As changes occur in the trophoblast and endometrium, the extraembryonic mesoderm increases and isolated extraembryonic coelomic spaces appear within it (see Figs. 3.2 B and 3.4 B ). These spaces rapidly fuse to form a large isolated cavity, the extraembryonic coelom (see Fig. 3.5 A ). This fluid-filled cavity surrounds the amnion and umbilical vesicle, except where they are attached to the chorion (outermost fetal membrane) by the connecting stalk (see Fig. 3.7 A and B ). As the extraembryonic coelom forms, the primary umbilical vesicle decreases in size, and a smaller secondary umbilical vesicle forms (see Fig. 3.5 B ). (The term umbilical vesicle is preferred because the yolk sac does not contain yolk in humans.) This smaller vesicle is formed by extraembryonic endodermal cells that migrate from the hypoblast inside the primary umbilical vesicle ( Fig. 3.5 C ). During formation of the secondary umbilical vesicle, a large part of the primary umbilical vesicle is pinched off, leaving a remnant of the vesicle (see Fig. 3.5 B ). Although the umbilical vesicle in humans contains no yolk; it has important functions—for example, it is the site of origin of primordial germ cells (see Chapter 12 ). It may also have a role in the selective processing and transfer of nutrients from the coelomic cavity to the embryonic disc.
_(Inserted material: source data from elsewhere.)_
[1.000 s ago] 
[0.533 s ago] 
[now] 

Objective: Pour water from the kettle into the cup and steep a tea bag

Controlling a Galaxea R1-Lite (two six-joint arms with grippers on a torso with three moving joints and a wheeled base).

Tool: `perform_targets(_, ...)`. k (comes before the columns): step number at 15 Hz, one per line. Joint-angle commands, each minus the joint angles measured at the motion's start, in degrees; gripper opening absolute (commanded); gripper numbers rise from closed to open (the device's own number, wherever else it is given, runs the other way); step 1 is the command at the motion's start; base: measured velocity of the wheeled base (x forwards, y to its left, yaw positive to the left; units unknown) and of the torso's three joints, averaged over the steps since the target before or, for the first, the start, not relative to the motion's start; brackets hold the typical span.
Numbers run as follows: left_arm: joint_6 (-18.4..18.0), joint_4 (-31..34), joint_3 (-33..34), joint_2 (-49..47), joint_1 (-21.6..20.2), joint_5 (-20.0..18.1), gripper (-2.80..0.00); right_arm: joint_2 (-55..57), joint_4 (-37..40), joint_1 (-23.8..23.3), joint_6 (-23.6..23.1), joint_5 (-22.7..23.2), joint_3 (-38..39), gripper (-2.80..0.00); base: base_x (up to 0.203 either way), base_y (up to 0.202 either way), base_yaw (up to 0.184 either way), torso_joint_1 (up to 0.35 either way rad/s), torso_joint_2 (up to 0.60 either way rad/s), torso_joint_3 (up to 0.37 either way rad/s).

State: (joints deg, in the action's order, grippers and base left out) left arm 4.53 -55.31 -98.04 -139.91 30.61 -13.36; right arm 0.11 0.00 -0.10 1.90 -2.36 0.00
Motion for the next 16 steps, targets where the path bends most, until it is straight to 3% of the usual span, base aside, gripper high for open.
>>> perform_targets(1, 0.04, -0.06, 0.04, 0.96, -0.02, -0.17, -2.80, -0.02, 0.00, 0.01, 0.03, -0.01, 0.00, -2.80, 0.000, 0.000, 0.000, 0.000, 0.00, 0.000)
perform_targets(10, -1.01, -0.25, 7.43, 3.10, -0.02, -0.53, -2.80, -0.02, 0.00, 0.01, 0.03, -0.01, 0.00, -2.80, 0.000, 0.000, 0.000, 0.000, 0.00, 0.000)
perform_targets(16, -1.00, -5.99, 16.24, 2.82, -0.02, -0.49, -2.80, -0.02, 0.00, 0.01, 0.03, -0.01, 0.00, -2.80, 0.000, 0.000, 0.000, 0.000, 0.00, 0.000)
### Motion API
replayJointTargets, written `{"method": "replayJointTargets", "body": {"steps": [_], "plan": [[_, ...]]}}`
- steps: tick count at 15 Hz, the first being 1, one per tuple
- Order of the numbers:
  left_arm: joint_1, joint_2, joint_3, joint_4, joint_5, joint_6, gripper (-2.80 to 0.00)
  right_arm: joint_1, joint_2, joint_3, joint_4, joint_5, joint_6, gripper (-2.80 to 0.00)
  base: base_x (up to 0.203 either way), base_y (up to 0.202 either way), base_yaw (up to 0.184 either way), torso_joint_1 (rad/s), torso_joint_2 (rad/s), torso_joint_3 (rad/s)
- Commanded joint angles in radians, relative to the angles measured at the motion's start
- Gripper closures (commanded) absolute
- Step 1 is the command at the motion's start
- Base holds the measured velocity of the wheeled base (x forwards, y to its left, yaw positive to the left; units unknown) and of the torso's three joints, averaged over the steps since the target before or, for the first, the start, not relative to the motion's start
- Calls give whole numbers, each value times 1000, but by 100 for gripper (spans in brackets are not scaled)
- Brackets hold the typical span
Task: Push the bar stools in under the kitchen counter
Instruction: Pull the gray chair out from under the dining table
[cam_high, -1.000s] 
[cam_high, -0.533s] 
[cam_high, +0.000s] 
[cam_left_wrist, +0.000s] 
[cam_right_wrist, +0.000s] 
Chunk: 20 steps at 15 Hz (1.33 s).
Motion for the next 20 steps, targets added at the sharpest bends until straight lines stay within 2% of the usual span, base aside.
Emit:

Development of Chorionic Sac
The end of the second week is characterized by the appearance of primary chorionic villi (see Fig. 3.5 A and B ). The villi (vascular processes of the chorion) form columns with syncytial coverings. The cellular extensions grow into the syncytiotrophoblast. The growth of these extensions is thought to be induced by the underlying extraembryonic somatic mesoderm . The cellular projections form primary chorionic villi (see Fig. 3.5 A and B ), the first stage in the development of the chorionic villi of the placenta (fetomaternal organ of metabolic interchange between the embryo and mother).
The extraembryonic coelom splits the extraembryonic mesoderm into two layers (see Fig. 3.5 A and B ):
Extraembryonic somatic mesoderm, lining the trophoblast and covering the amnion
Extraembryonic splanchnic mesoderm, surrounding the umbilical vesicle
The extraembryonic somatic mesoderm and the two layers of trophoblast form the chorion, which forms the wall of the chorionic sac (see Fig. 3.5 A and B ). The embryo, amniotic sac, and umbilical vesicle are suspended in this sac by the connecting stalk. The extraembryonic coelom is the primordium of the chorionic cavity .
Transvaginal ultrasonography (endovaginal sonography) is used for measuring the diameter of the chorionic sac ( Fig. 3.6 ). This measurement is valuable for evaluating early embryonic development and pregnancy outcome.